* **PROVIDED MATERIAL**:
○ ○ ○

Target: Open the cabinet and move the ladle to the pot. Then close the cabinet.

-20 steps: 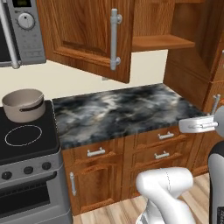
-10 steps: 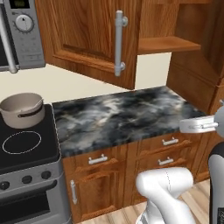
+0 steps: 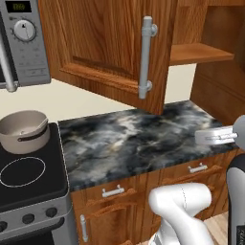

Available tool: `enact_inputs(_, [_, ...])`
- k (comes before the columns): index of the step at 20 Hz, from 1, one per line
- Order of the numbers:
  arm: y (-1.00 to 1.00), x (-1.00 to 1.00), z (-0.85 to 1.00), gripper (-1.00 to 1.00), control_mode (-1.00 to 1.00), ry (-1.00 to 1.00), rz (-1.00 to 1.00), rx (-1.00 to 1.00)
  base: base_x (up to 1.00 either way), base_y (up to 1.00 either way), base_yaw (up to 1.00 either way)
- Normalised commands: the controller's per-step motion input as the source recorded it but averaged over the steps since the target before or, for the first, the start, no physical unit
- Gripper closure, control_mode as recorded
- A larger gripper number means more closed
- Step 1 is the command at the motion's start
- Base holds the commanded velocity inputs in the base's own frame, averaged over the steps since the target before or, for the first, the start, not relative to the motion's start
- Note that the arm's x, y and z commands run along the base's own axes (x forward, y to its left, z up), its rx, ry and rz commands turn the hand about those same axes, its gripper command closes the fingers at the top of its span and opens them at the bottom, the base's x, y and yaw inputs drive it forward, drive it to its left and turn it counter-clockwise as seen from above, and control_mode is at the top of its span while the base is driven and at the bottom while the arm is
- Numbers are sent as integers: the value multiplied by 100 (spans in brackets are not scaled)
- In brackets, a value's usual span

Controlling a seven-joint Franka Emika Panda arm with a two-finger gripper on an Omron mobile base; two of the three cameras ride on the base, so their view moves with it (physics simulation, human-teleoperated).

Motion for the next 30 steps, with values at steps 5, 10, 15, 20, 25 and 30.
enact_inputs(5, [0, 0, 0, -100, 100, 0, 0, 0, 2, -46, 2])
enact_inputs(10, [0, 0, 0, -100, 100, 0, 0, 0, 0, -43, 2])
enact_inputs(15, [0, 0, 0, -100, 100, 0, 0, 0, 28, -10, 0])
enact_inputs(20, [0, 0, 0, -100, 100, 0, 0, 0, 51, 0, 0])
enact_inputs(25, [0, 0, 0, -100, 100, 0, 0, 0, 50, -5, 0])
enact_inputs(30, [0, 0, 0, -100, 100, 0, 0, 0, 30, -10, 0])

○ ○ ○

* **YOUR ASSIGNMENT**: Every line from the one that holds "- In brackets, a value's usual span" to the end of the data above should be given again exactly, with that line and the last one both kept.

* **RESULT**:
- In brackets, a value's usual span

Controlling a seven-joint Franka Emika Panda arm with a two-finger gripper on an Omron mobile base; two of the three cameras ride on the base, so their view moves with it (physics simulation, human-teleoperated).

Motion for the next 30 steps, with values at steps 5, 10, 15, 20, 25 and 30.
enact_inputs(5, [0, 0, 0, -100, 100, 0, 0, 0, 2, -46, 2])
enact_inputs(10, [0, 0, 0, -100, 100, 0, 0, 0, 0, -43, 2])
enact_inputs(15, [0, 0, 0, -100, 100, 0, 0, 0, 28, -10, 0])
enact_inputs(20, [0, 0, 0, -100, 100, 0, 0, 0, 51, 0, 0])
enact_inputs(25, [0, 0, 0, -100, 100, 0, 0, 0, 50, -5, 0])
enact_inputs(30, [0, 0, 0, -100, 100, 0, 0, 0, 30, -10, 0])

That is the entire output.